Federal Communications Commission Chairman Tom Wheeler released his proposed order to regulate the privacy and data security of internet service providers (ISPs) by mandating opt-in consent for ISPs to use and share sensitive information and by requiring notification in the event of a data breach.
The controversial proposal began with the agency's Open Internet Order, which reclassified broadband Internet service as a telecommunications service under the purview of the FCC. In March, the agency released a draft order on ISP privacy and data security and received extensive public comments.
Reflecting those comments, Chairman Wheeler circulated a proposed order to his fellow Commissioners intended to increase choice, transparence, and online security for consumers. While the agency did not release the text of the order, it provided a fact sheet about the proposal.
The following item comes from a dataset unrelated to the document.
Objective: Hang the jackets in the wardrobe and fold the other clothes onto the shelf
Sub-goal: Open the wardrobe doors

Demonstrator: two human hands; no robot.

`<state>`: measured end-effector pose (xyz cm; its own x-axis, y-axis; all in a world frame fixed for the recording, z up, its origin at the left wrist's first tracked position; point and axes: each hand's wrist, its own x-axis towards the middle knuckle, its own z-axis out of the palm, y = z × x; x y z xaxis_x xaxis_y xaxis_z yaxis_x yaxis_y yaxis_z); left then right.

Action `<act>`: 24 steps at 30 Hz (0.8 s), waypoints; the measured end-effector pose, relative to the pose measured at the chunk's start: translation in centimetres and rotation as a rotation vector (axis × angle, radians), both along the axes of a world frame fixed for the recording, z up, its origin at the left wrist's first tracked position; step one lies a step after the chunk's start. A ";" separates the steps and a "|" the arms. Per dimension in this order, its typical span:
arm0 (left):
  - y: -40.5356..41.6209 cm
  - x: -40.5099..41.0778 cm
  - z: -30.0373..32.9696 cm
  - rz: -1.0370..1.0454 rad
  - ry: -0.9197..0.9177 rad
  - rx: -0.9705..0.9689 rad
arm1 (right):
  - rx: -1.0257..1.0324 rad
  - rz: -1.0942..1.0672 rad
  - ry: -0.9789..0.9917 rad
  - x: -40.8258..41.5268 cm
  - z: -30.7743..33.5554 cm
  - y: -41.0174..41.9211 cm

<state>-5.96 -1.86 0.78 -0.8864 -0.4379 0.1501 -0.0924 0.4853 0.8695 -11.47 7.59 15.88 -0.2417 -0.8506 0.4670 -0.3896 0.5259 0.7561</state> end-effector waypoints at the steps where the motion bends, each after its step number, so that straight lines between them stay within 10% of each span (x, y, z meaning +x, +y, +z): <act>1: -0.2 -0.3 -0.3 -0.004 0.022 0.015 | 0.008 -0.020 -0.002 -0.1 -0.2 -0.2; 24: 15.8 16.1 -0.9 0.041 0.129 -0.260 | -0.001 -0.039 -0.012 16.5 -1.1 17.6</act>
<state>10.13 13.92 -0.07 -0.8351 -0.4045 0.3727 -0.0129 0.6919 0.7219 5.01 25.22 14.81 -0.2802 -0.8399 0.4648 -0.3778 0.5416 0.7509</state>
To increase consumer choice, the proposal divides customers' personal information into sensitive and non-sensitive categories. To use and share sensitive information—which is defined to include geolocation, children's information, health information, financial information, Social Security numbers, Web browsing history, app usage history, and the content of communications—ISPs would be required to obtain opt-in consent from consumers.
For non-sensitive customer information, use and sharing by ISPs would be subject to opt-out consent. "The focus on the sensitivity of the information—rather than how it is used—is in line with customer expectations," the FCC explained.
The agency also included rules about de-identified information (acceptable for use and sharing outside the consent regime required for other consumer data), a prohibition on "take-it-or-leave-it" offers where an ISP refuses to serve customers who don't consent to the use and sharing of their information, and required heightened disclosures for plans that provide discounts or other incentives in exchange for a customer's express affirmative consent to the use and sharing of their personal information. "Consumers should not be forced to choose between paying inflated prices and maintaining their privacy," the FCC said.
Pursuant to the draft rules, ISPs must implement reasonable data security measures and adhere to data breach notification requirements. Eschewing a formal checklist of data security standards, the FCC said covered entities must "take reasonable measures to protect customer data," such as properly disposing of data and implementing robust customer authentication tools.
In the event of a reportable breach (where an ISP determines that an unauthorized disclosure of a customer's personal information has occurred, unless it establishes that no harm is reasonably likely to occur), ISPs must notify affected customers (as soon as possible but no later than 30 days after discovery), the FCC (no later than seven business days after discovery), and, if the breach impacts more than 5,000 customers, the Federal Bureau of Investigation and the U.S. Secret Service (within seven days).
Federal Trade Commission Chairwoman Edith Ramirez praised the proposal. "We know that consumers care deeply about their privacy, and I am pleased to see the FCC moving forward to protect the privacy of millions of broadband users across the country," she said in a statement. "The FTC, which has protected consumers' privacy for decades in both the online and brick-and-mortar worlds, provided formal comment to the FCC on the proposed rulemaking, and I believe that our input has helped strengthen this important initiative."
The full FCC will vote on the proposed order on October 27.
To read a Fact Sheet about the proposed order, click here.
Why it matters: While the draft rules contained some tweaks from the initial proposal, industry members expressed concern about the breadth of the FCC's definition of "sensitive information," which would generally require ISPs to obtain opt-in consent before serving consumers with targeted advertising based on their web browsing history. "There is no record of consumer harm to justify treating web viewing and application use history as sensitive or for it to be subject to opt-in consent," according to a letter from a coalition of advertising groups including the American Association of Advertising Agencies, the American Advertising Federation, the Association of National Advertisers, and the Interactive Advertising Bureau. The proposal "would upend the established and thriving Internet economy, which relies on the support of data-driven advertising."